The Case For an Automotive Idiot LightS

“There should be some special indicator light on your car for when you are in the process of doing something stupid and are sorry for it,” the wonderful blogger Mimi Smartypants writes. Totally. Here’s why.

While it is a dreadfully overused hippie argument, there is in fact something about sitting inside a car that’s very detrimental to nonverbal communication. Sealed off from the body language and the noise of other humans, the motorist becomes isolated in his cage of steel and glass, and a curious case of mild sociopathy sets in.

You may be an excellent driver, but you can easily become an idiot yourself, and it may not even be your fault. Consider a trip I took with my wife Natalie the other day. She was driving her Fiat over to her mom’s place, I was riding shotgun, and we were coming off one of the bridges over the Danube into a tricky right-hand corner. Ahead of us, a car braked suddenly, and we had to do likewise to avoid a collision. A few seconds later, the same car swerved and cut across our lane. It was at this point that even I, normally about as chill in a car as Brad Pitt’s character Floyd in True Romance, got annoyed. When we passed the other car, I offered an exaggerated gesture of what-the-fuck-you’re-doing through the window, using both hands.

At that exact moment, I realized the other car was driven by a hapless German woman, obviously lost, baffled by Budapest’s heavy and random traffic. I felt terrible. I imagined the terrible abuse she must have been subjected to by drivers who will scream and honk at the slightest perceived injustice.

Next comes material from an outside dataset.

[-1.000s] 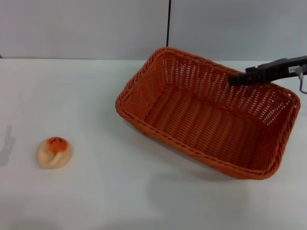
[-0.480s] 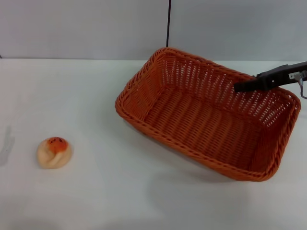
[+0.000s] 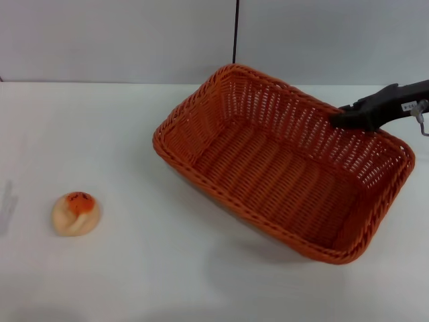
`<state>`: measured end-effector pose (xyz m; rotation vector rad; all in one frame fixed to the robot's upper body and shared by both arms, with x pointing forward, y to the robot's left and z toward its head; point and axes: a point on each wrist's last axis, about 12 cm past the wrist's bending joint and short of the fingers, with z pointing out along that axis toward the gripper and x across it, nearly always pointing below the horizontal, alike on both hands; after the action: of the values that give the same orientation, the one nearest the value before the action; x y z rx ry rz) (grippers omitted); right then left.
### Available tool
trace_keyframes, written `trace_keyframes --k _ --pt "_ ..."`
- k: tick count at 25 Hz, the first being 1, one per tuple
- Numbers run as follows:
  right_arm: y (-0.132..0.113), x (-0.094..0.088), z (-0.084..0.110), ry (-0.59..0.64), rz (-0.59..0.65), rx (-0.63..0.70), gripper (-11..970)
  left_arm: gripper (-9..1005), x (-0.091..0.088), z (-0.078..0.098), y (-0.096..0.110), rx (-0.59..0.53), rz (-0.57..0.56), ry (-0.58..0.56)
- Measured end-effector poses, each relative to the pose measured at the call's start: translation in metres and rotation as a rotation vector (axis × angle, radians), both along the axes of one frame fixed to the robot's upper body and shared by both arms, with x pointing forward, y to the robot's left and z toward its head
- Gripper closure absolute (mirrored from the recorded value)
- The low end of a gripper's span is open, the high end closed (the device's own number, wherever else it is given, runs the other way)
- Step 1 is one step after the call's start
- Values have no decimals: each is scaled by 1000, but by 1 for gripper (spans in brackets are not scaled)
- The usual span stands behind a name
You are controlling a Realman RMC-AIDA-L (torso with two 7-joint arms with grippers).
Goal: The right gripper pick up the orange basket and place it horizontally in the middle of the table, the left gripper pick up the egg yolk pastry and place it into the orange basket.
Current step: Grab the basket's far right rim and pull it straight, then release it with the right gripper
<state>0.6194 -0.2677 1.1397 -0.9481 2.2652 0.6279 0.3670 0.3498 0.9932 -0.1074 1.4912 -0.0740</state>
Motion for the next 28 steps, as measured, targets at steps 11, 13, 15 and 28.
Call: trace_keyframes --k 11,13,15,28 --pt "1 -12 34 -190 253 -28 774 204 -20 -3 1 8 8 20" --pt "0 -13 40 -208 307 -39 779 205 -22 -3 1 9 11 24" --pt "-2 -13 48 -246 393 -59 785 205 -25 -4 1 10 15 26" --pt "-6 -9 58 -409 577 -22 796 207 -27 -4 -13 13 0 8"
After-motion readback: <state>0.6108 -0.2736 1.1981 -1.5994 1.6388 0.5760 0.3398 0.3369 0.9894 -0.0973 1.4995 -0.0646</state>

But I didn’t have much choice and neither did she. It was raining. Traffic was fast. Even if she was fully aware that she was driving like an idiot, she had no way of warning people behind her car, people she was putting in danger. When you’re lost and scared, you don’t want to take your hands off the instruments to offer a meek wave out the window.

The solution would be a standardized indicator light. In her blogpost, Mimi Smartypants continues:

Like when you suddenly realize that the GPS is serious about right turn ahead and “ahead” means “now” so you have to scoot across lanes and annoy people. And then sit in the right-turn lane with your butt still sticking out into the regular lane. Apologetic handwaves are the etiquette, but a button to push would be so helpful. It would indicate to other drives that you know you fucked up, and that there is no need to honk.

Think about it. When you see someone behaving idiotically, you probably wouldn’t worry much if you knew she was only temporarily idiotic. Anyone can become an idiot, in a strange part of town, for instance. It doesn’t mean that the condition is permanent. A permanent idiot wouldn’t use her idiot light anyway.

The color would have to be green. Yellow is already taken for danger, red for stop, blue for police cars, but green is relatively unused. It is also very soothing. In fact, the distribution of color sensitive cone cells in the human retina is heavily skewed toward green. We’re extremely sensitive to the color and it’s a calm color.

Designwise, it would be clever to place a high intensity green light in every corner of a car. City traffic could then perhaps change for the calmer. Fuck up a lane change? Have to break momentarily? No worries! Just hit the idiot light and your car will light up like the Arctic sky. Chill, dude. Just chill. No need to honk. Spare your middle fingers.